[What you need to do] Below are entries; copy exactly the lines from the one with "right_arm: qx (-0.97" through the one with "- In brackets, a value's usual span", both included, and leave out the rest.

[Extracted data]
● ● ● ●

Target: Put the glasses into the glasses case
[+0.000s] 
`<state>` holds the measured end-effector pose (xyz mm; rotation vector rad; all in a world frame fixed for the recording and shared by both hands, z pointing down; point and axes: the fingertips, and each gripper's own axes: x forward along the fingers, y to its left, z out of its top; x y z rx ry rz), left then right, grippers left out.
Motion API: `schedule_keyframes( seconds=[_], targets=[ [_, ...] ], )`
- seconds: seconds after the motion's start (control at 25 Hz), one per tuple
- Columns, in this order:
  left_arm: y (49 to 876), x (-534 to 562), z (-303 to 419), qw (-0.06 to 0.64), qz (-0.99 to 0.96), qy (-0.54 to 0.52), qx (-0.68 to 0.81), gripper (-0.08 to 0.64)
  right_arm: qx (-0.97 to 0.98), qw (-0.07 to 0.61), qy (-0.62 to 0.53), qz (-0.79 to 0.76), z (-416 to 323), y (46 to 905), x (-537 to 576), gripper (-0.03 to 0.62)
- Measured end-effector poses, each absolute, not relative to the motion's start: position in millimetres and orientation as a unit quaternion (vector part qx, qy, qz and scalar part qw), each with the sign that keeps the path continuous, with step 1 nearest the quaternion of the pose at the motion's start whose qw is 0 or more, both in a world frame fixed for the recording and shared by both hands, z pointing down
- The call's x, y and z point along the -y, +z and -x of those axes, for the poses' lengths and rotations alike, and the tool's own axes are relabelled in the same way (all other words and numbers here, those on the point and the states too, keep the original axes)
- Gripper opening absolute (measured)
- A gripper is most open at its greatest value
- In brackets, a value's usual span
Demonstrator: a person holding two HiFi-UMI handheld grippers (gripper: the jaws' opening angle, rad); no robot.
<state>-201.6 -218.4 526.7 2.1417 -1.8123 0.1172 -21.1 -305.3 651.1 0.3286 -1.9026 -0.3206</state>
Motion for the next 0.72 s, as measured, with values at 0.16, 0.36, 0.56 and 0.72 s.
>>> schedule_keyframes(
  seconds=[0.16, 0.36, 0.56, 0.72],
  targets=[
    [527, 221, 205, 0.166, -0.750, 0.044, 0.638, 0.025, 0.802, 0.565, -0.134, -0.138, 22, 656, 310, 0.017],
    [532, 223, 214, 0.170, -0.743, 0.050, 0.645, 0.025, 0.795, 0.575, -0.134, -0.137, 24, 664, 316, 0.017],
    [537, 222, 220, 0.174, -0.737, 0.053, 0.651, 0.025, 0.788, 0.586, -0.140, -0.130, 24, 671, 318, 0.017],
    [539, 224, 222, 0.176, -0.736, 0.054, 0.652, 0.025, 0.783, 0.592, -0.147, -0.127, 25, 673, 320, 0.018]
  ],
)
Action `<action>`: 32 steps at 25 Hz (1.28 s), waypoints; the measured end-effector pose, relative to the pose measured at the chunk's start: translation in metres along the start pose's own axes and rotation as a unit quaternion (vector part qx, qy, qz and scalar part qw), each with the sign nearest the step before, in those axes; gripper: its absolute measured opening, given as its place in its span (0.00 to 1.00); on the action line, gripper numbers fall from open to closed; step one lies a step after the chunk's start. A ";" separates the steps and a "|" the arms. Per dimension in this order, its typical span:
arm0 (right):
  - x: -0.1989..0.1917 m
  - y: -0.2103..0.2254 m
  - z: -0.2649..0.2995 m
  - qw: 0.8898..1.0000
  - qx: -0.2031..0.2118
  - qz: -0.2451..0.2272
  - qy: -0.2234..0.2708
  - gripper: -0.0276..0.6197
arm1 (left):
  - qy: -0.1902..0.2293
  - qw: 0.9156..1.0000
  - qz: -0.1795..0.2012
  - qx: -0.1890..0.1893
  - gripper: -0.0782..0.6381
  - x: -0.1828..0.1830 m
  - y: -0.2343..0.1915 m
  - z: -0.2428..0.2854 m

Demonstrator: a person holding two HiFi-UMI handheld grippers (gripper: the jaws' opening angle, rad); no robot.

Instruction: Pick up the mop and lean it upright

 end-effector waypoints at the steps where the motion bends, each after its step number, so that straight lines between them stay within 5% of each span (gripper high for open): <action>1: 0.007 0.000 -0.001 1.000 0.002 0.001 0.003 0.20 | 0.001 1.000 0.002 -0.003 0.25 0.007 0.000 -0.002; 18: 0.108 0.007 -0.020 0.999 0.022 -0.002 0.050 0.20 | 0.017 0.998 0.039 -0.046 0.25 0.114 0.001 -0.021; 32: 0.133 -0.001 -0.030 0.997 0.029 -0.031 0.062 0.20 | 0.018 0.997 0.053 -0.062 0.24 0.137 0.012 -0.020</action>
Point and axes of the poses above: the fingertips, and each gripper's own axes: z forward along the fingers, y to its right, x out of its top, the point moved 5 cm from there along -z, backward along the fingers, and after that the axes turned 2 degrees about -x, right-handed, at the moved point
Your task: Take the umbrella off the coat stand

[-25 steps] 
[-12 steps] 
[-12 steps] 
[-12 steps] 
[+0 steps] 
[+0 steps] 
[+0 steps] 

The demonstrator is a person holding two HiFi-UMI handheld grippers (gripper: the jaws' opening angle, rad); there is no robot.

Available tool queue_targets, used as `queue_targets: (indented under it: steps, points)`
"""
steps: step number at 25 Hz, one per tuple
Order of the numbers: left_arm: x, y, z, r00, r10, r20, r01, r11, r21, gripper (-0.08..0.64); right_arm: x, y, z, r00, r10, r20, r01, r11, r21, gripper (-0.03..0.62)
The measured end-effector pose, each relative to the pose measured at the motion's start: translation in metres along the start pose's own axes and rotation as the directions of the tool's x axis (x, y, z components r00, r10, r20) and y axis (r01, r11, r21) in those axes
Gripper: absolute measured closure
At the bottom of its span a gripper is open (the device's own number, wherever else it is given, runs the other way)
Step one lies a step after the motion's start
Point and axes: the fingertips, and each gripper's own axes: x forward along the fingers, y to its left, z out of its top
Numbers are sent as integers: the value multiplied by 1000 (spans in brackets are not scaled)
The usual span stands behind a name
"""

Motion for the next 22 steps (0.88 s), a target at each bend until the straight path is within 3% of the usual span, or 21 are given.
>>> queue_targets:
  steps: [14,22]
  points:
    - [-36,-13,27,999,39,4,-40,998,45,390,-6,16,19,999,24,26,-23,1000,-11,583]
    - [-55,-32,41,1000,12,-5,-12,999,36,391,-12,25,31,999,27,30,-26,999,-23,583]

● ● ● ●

[Your solution]
  right_arm: qx (-0.97 to 0.98), qw (-0.07 to 0.61), qy (-0.62 to 0.53), qz (-0.79 to 0.76), z (-416 to 323), y (46 to 905), x (-537 to 576), gripper (-0.03 to 0.62)
- Measured end-effector poses, each absolute, not relative to the motion's start: position in millimetres and orientation as a unit quaternion (vector part qx, qy, qz and scalar part qw), each with the sign that keeps the path continuous, with step 1 nearest the quaternion of the pose at the motion's start whose qw is 0 or more, both in a world frame fixed for the recording and shared by both hands, z pointing down
- The call's x, y and z point along the -y, +z and -x of those axes, for the poses' lengths and rotations alike, and the tool's own axes are relabelled in the same way (all other words and numbers here, those on the point and the states too, keep the original axes)
- Gripper opening absolute (measured)
- A gripper is most open at its greatest value
- In brackets, a value's usual span

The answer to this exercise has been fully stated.